» **Description of the task**
The full listing, exactly as written and with no images, is the expected output.

» **Dataset content**
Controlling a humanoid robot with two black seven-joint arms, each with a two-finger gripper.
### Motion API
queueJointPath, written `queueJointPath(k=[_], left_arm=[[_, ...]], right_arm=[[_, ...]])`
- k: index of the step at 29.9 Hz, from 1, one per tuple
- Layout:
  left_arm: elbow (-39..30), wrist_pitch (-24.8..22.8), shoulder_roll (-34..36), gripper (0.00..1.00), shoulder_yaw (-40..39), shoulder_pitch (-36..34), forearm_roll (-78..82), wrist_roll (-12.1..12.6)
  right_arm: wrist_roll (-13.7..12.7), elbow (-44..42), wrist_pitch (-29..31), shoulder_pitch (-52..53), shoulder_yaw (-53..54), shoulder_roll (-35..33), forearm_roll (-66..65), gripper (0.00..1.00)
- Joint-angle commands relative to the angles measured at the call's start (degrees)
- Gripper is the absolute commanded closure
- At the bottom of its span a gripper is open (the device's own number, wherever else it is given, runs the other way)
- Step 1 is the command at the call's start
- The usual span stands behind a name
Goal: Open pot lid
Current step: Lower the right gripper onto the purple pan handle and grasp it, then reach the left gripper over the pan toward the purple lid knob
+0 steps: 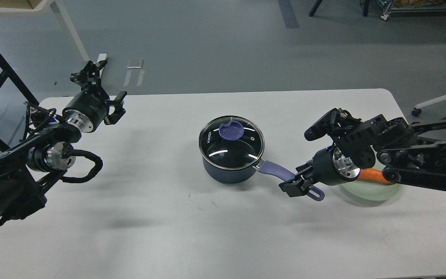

» **Expected answer**
Controlling a humanoid robot with two black seven-joint arms, each with a two-finger gripper.
### Motion API
queueJointPath, written `queueJointPath(k=[_], left_arm=[[_, ...]], right_arm=[[_, ...]])`
- k: index of the step at 29.9 Hz, from 1, one per tuple
- Layout:
  left_arm: elbow (-39..30), wrist_pitch (-24.8..22.8), shoulder_roll (-34..36), gripper (0.00..1.00), shoulder_yaw (-40..39), shoulder_pitch (-36..34), forearm_roll (-78..82), wrist_roll (-12.1..12.6)
  right_arm: wrist_roll (-13.7..12.7), elbow (-44..42), wrist_pitch (-29..31), shoulder_pitch (-52..53), shoulder_yaw (-53..54), shoulder_roll (-35..33), forearm_roll (-66..65), gripper (0.00..1.00)
- Joint-angle commands relative to the angles measured at the call's start (degrees)
- Gripper is the absolute commanded closure
- At the bottom of its span a gripper is open (the device's own number, wherever else it is given, runs the other way)
- Step 1 is the command at the call's start
- The usual span stands behind a name
Goal: Open pot lid
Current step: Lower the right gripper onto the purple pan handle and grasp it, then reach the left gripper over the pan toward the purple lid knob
+0 steps: 

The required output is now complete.